◆ **Problem statement**:
Can you pull out each line of the data below that includes the word "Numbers"?

◆ **Provided data**:
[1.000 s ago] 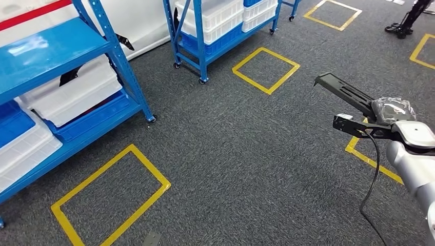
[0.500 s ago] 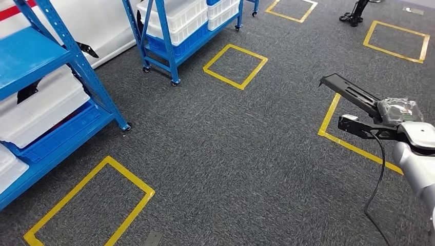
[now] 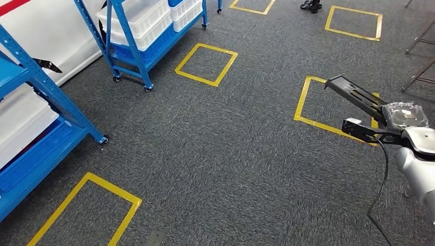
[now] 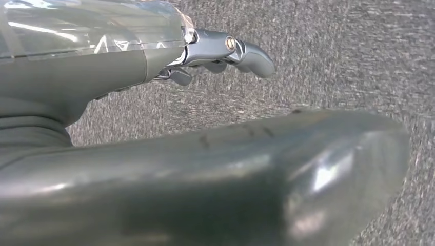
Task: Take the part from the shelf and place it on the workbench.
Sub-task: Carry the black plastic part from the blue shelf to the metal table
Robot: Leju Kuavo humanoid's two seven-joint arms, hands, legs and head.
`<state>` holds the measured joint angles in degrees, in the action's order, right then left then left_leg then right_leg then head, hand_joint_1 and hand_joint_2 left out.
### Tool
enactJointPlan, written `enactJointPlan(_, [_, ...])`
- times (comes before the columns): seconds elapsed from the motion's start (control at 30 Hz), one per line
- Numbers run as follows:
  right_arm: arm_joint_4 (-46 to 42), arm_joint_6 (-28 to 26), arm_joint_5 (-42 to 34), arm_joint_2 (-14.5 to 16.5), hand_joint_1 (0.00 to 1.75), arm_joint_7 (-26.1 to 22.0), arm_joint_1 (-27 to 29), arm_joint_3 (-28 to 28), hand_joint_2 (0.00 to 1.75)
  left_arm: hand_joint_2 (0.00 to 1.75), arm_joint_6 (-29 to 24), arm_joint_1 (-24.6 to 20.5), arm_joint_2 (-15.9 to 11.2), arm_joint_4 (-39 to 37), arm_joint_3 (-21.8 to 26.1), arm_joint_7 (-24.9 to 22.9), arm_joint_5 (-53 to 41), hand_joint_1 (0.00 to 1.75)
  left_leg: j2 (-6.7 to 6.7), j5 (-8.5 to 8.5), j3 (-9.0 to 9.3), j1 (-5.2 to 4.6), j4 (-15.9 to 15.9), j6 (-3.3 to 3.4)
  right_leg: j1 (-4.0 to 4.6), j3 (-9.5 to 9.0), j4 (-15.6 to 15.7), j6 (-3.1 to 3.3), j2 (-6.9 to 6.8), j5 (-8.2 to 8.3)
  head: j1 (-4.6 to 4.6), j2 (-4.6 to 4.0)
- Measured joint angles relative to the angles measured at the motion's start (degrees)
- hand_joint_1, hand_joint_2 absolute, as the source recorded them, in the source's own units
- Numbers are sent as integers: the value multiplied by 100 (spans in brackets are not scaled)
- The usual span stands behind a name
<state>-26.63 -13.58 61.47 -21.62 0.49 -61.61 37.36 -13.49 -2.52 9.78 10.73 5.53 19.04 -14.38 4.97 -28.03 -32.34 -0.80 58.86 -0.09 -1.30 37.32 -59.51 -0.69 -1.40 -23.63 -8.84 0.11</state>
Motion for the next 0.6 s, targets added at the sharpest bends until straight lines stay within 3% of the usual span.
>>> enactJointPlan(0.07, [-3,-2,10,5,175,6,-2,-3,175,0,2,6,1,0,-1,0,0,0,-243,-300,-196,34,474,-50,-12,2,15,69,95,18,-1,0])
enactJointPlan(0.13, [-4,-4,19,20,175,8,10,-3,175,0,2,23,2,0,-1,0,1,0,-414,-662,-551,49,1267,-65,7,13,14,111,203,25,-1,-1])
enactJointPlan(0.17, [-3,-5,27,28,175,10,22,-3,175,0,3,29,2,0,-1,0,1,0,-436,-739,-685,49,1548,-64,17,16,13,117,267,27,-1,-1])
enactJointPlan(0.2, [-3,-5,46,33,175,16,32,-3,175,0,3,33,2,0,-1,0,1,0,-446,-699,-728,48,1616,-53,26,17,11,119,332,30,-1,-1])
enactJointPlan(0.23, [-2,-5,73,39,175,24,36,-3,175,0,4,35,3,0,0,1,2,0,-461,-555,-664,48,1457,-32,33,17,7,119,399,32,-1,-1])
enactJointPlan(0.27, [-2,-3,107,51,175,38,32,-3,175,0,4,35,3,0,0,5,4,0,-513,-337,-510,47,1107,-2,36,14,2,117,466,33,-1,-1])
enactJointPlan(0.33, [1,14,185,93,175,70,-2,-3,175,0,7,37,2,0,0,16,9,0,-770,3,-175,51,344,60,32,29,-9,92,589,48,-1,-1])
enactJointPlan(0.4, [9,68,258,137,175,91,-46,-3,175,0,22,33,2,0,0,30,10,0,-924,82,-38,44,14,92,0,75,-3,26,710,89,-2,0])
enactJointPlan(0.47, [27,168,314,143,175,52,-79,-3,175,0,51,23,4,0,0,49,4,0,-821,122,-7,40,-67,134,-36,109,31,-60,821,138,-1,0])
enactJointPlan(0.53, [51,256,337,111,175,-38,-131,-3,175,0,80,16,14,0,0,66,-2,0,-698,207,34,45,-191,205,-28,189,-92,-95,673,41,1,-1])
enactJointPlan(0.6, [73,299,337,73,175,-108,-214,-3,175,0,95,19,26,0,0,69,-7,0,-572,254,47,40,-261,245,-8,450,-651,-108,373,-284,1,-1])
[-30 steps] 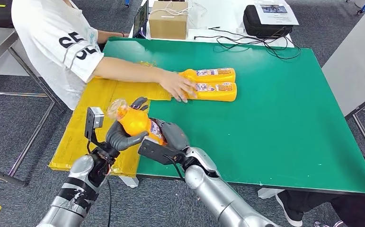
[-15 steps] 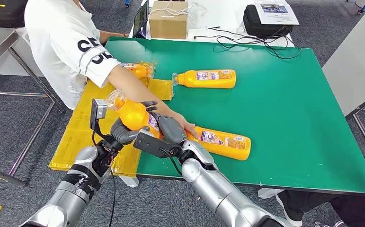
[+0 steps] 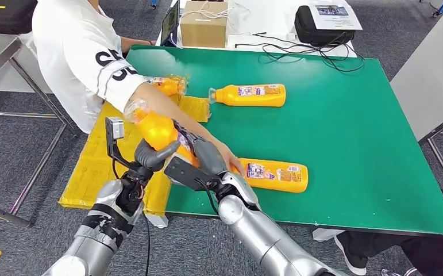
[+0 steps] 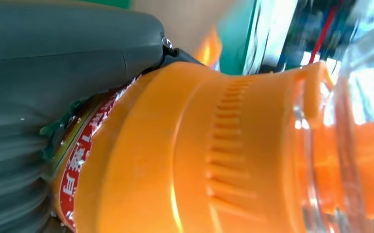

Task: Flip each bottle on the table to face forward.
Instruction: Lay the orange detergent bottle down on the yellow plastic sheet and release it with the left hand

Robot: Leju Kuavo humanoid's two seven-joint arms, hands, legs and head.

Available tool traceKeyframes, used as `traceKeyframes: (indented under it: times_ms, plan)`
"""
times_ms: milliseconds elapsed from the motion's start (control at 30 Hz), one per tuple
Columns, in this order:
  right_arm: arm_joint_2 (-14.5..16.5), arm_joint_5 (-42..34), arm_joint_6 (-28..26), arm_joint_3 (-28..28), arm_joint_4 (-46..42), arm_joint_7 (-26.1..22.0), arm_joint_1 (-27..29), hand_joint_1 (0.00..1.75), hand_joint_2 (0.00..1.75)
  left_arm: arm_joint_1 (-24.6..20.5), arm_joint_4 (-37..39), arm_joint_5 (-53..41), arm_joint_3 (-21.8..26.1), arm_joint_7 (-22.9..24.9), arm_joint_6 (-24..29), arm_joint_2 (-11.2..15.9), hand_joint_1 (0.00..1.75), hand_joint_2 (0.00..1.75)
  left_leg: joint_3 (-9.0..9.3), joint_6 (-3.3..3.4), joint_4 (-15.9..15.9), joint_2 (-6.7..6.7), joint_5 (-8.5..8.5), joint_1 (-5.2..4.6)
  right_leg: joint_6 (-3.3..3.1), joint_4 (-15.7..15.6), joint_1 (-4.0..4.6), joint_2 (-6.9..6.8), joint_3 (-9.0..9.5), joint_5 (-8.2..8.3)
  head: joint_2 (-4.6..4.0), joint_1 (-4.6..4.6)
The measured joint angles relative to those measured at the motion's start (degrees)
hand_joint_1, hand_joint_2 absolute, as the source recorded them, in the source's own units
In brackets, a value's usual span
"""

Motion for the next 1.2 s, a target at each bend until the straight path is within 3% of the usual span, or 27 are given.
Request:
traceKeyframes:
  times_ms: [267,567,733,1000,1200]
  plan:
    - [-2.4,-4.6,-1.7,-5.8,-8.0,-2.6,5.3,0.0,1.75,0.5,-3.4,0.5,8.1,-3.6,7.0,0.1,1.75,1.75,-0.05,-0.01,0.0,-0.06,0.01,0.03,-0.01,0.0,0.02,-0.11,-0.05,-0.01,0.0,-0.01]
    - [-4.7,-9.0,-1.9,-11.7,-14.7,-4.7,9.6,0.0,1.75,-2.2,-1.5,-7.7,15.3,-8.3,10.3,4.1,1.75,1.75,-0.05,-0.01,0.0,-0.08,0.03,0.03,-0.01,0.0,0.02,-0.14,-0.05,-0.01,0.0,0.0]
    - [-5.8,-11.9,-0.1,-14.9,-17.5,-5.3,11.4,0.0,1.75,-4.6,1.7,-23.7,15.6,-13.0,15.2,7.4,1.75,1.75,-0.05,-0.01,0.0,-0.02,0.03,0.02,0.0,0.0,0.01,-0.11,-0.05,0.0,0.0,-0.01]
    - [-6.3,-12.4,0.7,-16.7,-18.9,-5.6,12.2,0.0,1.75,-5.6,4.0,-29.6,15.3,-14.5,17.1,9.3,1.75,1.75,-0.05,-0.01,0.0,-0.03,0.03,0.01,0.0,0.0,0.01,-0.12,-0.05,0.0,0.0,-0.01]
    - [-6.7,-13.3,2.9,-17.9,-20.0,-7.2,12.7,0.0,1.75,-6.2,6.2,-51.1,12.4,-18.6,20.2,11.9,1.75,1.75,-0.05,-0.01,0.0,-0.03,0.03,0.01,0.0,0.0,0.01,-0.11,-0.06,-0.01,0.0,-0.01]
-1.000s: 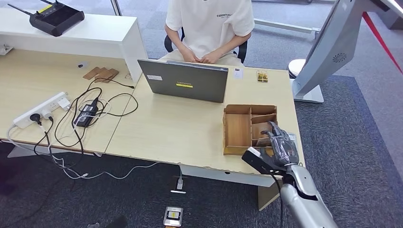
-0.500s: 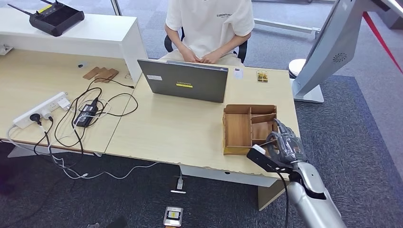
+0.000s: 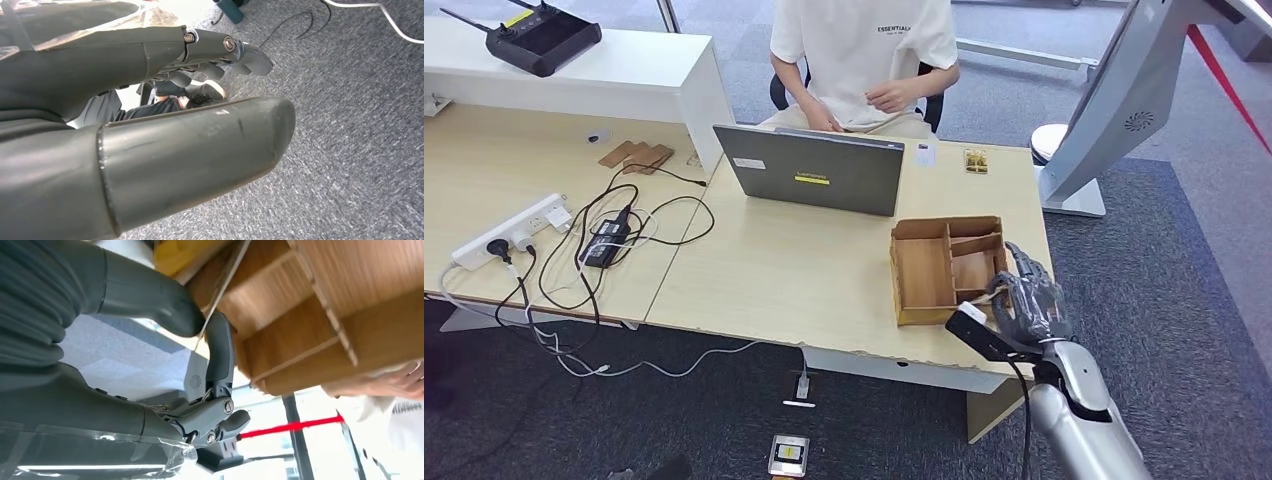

◆ **Task output**:
- Numbers run as follows:
- Numbers are sent as integers: the value multiplied by 100 (spans in brackets are not scaled)

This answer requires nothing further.